Two scenes from the HBO documentary Google Baby illustrate the injustice and heartbreak in the fertility tourism boom. In one scene, an Indian woman who recently gave birth to a baby for a foreign couple sits by her husband as he talks about the difference their surrogate payment has made, allowing them to buy a house and other comforts. He says he expects his wife will serve as a surrogate again. He says that, although women’s brains are generally inferior to men’s, his wife made a good decision. The wife, who admitted in an earlier scene that handing the baby over right after birth was very painful, listens in silence.

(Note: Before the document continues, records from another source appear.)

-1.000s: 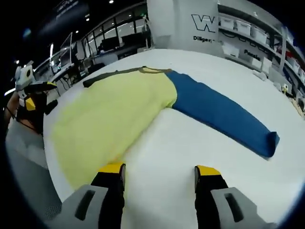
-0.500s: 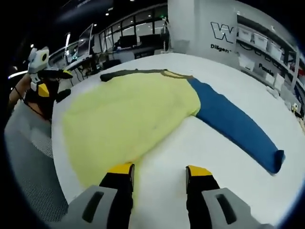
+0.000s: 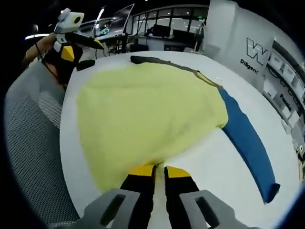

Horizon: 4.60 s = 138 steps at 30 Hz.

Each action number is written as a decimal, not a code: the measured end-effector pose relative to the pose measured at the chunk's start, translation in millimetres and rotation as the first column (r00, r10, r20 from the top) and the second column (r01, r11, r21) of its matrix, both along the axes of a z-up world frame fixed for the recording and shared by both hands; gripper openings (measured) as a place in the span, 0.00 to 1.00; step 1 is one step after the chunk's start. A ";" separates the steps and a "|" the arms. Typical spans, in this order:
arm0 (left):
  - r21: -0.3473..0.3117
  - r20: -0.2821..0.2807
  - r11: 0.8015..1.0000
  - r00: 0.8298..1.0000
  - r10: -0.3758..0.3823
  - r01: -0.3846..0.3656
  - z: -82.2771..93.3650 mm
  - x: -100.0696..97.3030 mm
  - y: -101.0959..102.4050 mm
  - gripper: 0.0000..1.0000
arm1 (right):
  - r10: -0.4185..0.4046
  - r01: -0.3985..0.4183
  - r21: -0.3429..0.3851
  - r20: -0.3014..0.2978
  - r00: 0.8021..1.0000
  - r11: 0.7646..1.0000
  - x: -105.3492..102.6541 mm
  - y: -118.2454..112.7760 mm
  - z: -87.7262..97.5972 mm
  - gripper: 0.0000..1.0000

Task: Fold the garment on the visible template until the final outline fits inside the template.

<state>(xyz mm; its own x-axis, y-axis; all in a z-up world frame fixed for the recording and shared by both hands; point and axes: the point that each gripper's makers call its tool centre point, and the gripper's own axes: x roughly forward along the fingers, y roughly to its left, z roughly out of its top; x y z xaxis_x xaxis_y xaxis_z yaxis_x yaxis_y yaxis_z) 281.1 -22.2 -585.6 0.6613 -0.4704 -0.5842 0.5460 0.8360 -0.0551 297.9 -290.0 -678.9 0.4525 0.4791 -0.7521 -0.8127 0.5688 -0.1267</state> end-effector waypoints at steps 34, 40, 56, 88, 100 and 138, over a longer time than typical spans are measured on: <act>0.020 -0.033 1.000 0.999 0.017 -0.017 -12.4 -3.2 19.8 0.86 | -0.543 0.570 0.044 -0.252 0.801 0.821 -7.0 -44.3 1.8 0.00; 0.026 -0.058 0.999 0.998 0.031 -0.029 -23.3 -5.4 29.0 0.85 | -0.538 0.560 0.028 -0.239 0.808 0.828 -6.6 -45.5 -0.2 0.00; 0.034 -0.130 0.999 0.991 0.019 -0.015 -52.6 -4.0 33.6 0.82 | -0.538 0.570 0.131 -0.217 0.815 0.811 0.5 -42.8 17.3 0.21; -0.030 -0.216 0.999 0.975 -0.051 0.045 -80.5 12.6 15.5 0.35 | -0.611 0.635 0.233 -0.173 0.773 0.737 -12.6 -61.1 57.8 0.64; -0.042 -0.157 0.996 0.984 -0.085 0.079 -61.1 40.4 -2.5 0.01 | -0.629 0.647 0.242 -0.157 0.761 0.723 -10.2 -63.7 55.7 0.53; -0.024 -0.060 0.984 0.982 -0.180 0.179 -29.5 80.7 -45.4 0.52 | -0.628 0.644 0.236 -0.147 0.764 0.728 -11.8 -59.3 47.4 0.63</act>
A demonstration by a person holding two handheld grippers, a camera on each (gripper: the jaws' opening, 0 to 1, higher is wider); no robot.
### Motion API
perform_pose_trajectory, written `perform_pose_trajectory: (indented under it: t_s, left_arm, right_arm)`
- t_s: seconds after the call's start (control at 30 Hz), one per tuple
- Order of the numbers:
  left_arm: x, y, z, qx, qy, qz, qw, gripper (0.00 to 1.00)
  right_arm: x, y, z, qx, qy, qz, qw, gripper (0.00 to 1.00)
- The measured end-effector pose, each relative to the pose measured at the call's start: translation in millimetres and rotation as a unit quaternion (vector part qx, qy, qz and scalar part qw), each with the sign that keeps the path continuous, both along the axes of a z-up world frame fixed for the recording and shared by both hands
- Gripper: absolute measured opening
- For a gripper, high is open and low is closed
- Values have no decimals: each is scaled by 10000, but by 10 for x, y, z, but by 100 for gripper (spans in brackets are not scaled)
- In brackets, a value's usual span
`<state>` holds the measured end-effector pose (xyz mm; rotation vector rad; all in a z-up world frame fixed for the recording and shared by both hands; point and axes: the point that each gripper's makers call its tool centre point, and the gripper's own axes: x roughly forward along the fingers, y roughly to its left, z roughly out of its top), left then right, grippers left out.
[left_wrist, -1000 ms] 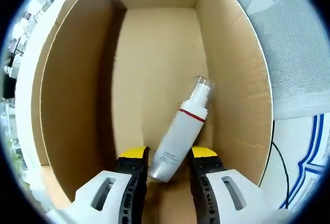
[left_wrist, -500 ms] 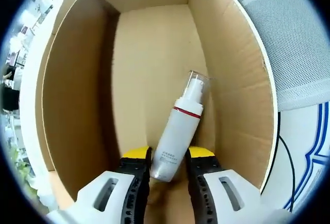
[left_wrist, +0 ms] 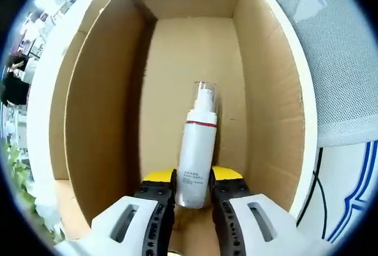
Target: Operate the shoe box by opening the lid, removing the specified soft item, and placing it in the target area until the item is outside and the box remains undamaged.
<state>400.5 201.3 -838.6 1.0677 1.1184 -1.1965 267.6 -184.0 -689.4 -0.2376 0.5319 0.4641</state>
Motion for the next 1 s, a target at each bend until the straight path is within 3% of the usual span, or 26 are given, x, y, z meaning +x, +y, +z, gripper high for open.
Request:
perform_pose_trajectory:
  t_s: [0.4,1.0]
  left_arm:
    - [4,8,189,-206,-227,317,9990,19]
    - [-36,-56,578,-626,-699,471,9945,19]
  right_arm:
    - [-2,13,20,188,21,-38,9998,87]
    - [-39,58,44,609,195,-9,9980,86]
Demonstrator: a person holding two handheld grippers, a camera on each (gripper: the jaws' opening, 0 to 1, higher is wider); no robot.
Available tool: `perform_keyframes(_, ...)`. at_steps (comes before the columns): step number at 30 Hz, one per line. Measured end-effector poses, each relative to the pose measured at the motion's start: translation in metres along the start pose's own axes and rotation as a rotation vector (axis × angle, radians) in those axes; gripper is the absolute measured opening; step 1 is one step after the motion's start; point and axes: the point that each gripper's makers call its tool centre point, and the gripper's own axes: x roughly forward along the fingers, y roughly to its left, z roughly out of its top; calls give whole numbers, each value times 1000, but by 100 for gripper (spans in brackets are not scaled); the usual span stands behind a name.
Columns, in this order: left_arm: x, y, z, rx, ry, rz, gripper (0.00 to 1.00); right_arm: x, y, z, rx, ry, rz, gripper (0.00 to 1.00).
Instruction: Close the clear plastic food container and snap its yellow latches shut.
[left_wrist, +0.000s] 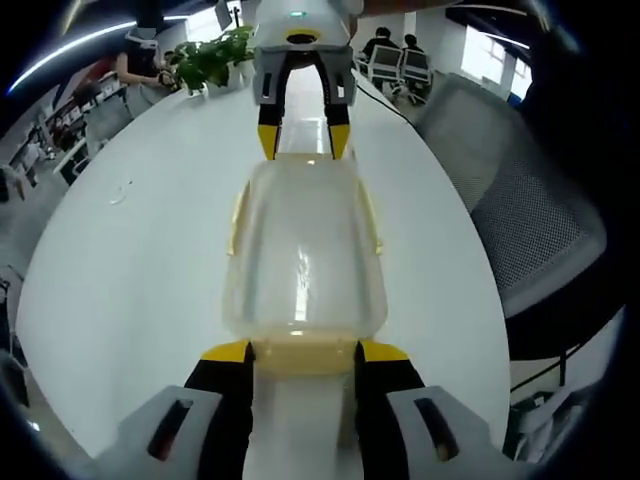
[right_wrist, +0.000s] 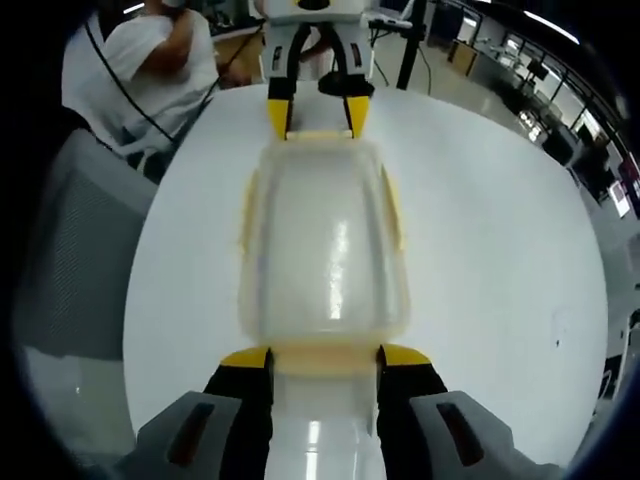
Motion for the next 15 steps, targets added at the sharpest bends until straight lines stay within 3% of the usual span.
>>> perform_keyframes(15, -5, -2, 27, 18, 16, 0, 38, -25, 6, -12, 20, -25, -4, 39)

In another scene, an Indian woman is on the operating table, giving birth via C-section. She says she can feel the doctor cutting, and it becomes clear that her anesthesia is not working. The anesthesiologist puts something into her IV line and soon, she is lying still, sedated. One doctor standing by her head pushes hard on her belly over and over, as if he is kneading a stubborn loaf of bread. Another doctor pulls the baby out. Immediately after delivering the baby, the doctor answers a phone call while a staff person wraps the baby and takes her away. The baby’s intended parents will not arrive in India to pick her up for several days, so in the meantime, the staffer will care for the infant.

The surrogate lies on a stretcher, her eyes dazed and vacant as her husband holds her hand and strokes her hair. A baby was just born, an event that usually brings people together. But all of the parties involved are essentially alone, disconnected from each other and from the central event of the baby’s birth: The doctor takes a phone call, the surrogate woozily recovers from sedation, the intended parents make travel plans, and the baby is whisked away.

Why is this in a “women’s blog?”  It belongs in a human rights blog.

Moreover, it isn’t a “Christian” concern that can unite conservative and liberal people of that faith, as the writer suggests (not that such a desire is wrong). Rather, it is a matter of exploitation and oppression of the destitute—in particular, women—by those with means and power, an insidious method of biological colonialism. That should unite us all in revulsion and opposition no matter what our religious persuasion—or lack thereof.